La manufacture des rêves

– T’aimes bien la soirée ?

– Ouais mais la musique me gave un peu…

– Ça te dit qu’on prenne l’air ?

Je n’ai pas le temps de répondre qu’il me prend la main. La chaleur de ses doigts me donne le frisson. Il m’emmène.

La courbe de son dos m’invite à le toucher mais je me retiens. Cet homme m’envoûte. Je ne sais si ce sont ses cheveux bruns ou ses pieds qui volent au dessus de la piste de danse. On dirait que son pas est un sourire. Son parfum doux me cueille. J’ai le coeur en décalé avant. Il s’écoule une seconde et un siècle. Soudain, le dehors.

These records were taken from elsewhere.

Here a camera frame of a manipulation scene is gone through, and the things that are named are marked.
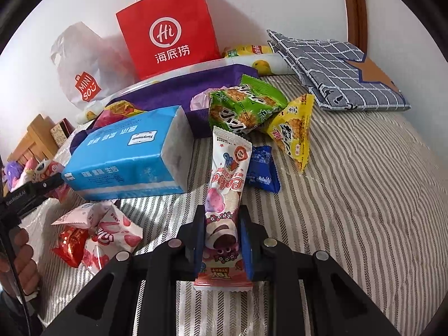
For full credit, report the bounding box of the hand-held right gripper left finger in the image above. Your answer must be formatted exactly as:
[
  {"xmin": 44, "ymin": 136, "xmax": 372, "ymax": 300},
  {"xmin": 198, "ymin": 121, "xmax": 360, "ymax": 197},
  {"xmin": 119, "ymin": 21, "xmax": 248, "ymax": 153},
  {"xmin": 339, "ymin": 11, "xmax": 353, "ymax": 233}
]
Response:
[{"xmin": 44, "ymin": 205, "xmax": 207, "ymax": 336}]

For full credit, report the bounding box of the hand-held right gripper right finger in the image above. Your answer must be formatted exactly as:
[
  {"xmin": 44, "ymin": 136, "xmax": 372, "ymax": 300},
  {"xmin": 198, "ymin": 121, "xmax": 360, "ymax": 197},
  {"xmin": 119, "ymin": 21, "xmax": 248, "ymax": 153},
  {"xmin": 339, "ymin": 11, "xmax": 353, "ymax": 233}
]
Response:
[{"xmin": 238, "ymin": 205, "xmax": 403, "ymax": 336}]

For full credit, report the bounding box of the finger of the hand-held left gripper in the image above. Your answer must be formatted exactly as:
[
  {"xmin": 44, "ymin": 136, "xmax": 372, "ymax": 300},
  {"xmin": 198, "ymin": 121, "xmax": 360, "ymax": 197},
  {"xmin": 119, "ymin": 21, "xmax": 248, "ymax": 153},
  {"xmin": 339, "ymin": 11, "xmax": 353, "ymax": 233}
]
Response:
[{"xmin": 30, "ymin": 174, "xmax": 66, "ymax": 197}]

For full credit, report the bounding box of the small cartoon snack cup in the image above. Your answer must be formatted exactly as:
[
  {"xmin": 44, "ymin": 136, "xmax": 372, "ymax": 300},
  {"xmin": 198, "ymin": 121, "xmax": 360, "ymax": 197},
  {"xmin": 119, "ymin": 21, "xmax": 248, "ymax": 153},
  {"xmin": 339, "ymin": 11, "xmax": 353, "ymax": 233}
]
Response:
[{"xmin": 35, "ymin": 160, "xmax": 65, "ymax": 180}]

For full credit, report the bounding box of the pale pink snack packet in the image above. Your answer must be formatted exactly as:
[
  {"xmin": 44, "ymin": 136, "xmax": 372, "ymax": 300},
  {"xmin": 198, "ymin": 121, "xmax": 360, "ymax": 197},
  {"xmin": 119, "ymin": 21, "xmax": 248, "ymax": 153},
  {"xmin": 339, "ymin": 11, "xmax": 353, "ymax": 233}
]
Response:
[{"xmin": 52, "ymin": 201, "xmax": 116, "ymax": 233}]

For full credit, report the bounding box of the long white pink snack packet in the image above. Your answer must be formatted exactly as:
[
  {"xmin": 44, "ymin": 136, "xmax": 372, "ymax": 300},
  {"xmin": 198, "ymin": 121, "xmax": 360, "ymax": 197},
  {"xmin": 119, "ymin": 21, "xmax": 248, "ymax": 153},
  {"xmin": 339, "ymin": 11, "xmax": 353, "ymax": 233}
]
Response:
[{"xmin": 193, "ymin": 126, "xmax": 253, "ymax": 293}]

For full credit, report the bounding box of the small red snack packet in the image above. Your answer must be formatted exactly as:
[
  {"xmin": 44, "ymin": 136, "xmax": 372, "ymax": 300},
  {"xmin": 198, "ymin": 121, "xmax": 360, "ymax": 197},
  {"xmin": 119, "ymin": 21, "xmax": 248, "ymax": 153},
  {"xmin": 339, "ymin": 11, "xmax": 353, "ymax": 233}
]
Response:
[{"xmin": 51, "ymin": 226, "xmax": 90, "ymax": 269}]

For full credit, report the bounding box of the strawberry print snack packet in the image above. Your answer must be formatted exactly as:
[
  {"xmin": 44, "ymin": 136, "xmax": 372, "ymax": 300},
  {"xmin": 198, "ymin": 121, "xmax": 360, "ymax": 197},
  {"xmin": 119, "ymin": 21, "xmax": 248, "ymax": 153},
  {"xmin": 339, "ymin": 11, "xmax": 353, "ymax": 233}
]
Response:
[{"xmin": 81, "ymin": 205, "xmax": 143, "ymax": 275}]

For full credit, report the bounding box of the pink yellow snack bag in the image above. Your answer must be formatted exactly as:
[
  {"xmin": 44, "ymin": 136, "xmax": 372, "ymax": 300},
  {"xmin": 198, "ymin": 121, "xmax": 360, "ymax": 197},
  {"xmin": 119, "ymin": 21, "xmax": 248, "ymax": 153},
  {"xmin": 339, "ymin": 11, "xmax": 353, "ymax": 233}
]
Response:
[{"xmin": 93, "ymin": 100, "xmax": 148, "ymax": 128}]

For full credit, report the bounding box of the yellow snack packet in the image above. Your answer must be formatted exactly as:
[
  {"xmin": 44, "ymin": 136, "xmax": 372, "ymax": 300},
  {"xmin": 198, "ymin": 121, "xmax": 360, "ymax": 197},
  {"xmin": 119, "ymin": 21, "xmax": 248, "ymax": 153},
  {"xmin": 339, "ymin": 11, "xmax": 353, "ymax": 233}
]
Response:
[{"xmin": 267, "ymin": 94, "xmax": 314, "ymax": 173}]

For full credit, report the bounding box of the pink plastic bag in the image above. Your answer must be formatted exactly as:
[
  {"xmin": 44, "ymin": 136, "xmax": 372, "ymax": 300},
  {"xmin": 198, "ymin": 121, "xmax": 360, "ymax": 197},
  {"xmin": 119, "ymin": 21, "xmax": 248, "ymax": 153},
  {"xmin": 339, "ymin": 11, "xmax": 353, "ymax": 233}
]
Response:
[{"xmin": 190, "ymin": 87, "xmax": 219, "ymax": 113}]

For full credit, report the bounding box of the purple towel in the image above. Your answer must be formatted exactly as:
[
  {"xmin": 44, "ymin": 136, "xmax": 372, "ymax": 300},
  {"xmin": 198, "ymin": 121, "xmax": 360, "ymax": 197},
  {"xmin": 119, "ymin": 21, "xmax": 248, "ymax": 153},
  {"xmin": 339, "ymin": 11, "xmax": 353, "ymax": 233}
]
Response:
[{"xmin": 70, "ymin": 64, "xmax": 261, "ymax": 155}]

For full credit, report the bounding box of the person's left hand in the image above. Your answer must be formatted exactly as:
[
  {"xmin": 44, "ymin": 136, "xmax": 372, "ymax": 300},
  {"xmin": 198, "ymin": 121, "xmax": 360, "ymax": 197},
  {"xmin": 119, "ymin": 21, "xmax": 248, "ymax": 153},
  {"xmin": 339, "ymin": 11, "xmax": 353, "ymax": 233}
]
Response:
[{"xmin": 16, "ymin": 229, "xmax": 41, "ymax": 296}]

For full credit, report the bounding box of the purple plush toy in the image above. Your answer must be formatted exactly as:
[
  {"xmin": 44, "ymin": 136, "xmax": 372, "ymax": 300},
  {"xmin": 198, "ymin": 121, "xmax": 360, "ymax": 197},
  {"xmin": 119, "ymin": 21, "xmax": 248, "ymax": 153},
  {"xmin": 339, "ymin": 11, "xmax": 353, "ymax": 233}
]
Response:
[{"xmin": 3, "ymin": 161, "xmax": 23, "ymax": 188}]

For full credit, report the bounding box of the wooden headboard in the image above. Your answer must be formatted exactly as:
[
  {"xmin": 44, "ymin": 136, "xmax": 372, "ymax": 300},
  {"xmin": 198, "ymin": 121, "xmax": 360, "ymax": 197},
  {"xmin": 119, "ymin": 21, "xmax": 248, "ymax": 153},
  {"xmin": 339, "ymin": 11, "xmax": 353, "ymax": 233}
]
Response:
[{"xmin": 7, "ymin": 114, "xmax": 58, "ymax": 163}]

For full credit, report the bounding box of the patterned book box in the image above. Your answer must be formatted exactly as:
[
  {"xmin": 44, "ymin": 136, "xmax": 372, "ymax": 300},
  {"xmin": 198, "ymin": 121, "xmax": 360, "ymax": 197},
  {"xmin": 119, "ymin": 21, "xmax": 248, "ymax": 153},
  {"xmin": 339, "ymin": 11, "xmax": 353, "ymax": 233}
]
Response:
[{"xmin": 50, "ymin": 118, "xmax": 76, "ymax": 148}]

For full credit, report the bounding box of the small blue snack packet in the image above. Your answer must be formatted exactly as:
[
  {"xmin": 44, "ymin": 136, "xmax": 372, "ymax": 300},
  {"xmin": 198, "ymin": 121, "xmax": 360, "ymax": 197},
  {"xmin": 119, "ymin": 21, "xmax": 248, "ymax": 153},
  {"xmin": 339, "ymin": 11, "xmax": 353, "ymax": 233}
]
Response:
[{"xmin": 244, "ymin": 145, "xmax": 281, "ymax": 194}]

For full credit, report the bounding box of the blue tissue pack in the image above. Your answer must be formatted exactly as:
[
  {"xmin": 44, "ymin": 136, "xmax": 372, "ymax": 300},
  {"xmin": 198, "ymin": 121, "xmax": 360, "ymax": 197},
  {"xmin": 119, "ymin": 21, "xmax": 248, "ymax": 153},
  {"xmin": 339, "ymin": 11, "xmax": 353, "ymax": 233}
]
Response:
[{"xmin": 61, "ymin": 105, "xmax": 195, "ymax": 202}]

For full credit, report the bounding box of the grey striped quilt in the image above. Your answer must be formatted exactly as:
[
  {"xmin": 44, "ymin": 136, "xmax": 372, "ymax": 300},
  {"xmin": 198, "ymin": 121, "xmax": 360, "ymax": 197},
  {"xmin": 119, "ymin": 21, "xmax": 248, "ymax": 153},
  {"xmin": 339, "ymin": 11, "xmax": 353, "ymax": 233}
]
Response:
[{"xmin": 21, "ymin": 73, "xmax": 448, "ymax": 336}]

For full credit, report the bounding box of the white plastic bag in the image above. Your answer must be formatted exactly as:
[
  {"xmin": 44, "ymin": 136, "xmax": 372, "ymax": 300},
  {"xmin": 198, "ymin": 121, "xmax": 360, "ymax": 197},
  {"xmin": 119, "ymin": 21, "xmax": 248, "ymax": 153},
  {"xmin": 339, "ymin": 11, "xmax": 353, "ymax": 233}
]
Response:
[{"xmin": 49, "ymin": 21, "xmax": 141, "ymax": 111}]

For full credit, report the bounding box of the green snack bag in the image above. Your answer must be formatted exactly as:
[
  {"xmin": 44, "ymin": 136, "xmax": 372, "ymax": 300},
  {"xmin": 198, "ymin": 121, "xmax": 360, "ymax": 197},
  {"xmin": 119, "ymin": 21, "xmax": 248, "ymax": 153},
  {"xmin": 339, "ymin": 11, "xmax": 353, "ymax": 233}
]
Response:
[{"xmin": 208, "ymin": 74, "xmax": 289, "ymax": 137}]

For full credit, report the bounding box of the fruit print rolled mat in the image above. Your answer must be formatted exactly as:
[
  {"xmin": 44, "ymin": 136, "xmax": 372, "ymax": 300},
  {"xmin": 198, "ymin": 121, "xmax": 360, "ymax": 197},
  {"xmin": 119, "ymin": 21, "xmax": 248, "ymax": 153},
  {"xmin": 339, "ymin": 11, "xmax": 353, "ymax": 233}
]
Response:
[{"xmin": 75, "ymin": 54, "xmax": 293, "ymax": 125}]

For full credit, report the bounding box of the grey checked folded cloth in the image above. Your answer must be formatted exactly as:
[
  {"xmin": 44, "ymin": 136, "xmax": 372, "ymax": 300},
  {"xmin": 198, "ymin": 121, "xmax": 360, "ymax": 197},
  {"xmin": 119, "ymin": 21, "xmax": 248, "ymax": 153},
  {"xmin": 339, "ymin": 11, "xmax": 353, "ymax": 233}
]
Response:
[{"xmin": 267, "ymin": 29, "xmax": 412, "ymax": 112}]

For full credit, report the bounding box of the red paper bag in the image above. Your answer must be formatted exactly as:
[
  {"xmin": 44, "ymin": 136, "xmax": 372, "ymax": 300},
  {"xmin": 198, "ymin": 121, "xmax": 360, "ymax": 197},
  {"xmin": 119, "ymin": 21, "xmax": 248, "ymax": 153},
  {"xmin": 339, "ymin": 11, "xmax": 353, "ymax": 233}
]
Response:
[{"xmin": 115, "ymin": 0, "xmax": 225, "ymax": 81}]

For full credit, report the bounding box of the brown wooden door frame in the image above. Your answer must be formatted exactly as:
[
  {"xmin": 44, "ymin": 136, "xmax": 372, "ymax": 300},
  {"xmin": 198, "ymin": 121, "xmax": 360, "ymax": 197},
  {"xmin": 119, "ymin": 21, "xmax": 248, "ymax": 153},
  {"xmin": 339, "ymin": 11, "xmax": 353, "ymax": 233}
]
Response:
[{"xmin": 339, "ymin": 0, "xmax": 368, "ymax": 53}]

Le vrai luxe c’est le silence. Les étoiles nous allument, nous mettent en lumière. Sur la scène, lui, moi et la lune qui nous espionne en secret. Il remonte d’un mouvement d’épaule son manteau comme pour se protéger. Un bouclier de laine. La neige tombe sur son visage blanc mais c’est mon coeur qui fond. Son corps s’illumine de l’intérieur. Le doux bleu de ses yeux fait tomber mes dernières barrières. Je m’approche puis attrape ses lèvres. Elles ont le goût d’un bonheur retrouvé. Il m’embrasse à son tour, donne sa bouche et prolonge cette sentation qui me remplit.

– C’est l’heure ! me dit une voix, qui semble tomber directement du ciel.

Tout se casse la gueule. Mon homme fond en goudron jusqu’aux genoux. Je crie.

– Non ! Encore un peu !

Pas de réponse. Le temps se dissout dans mon sang.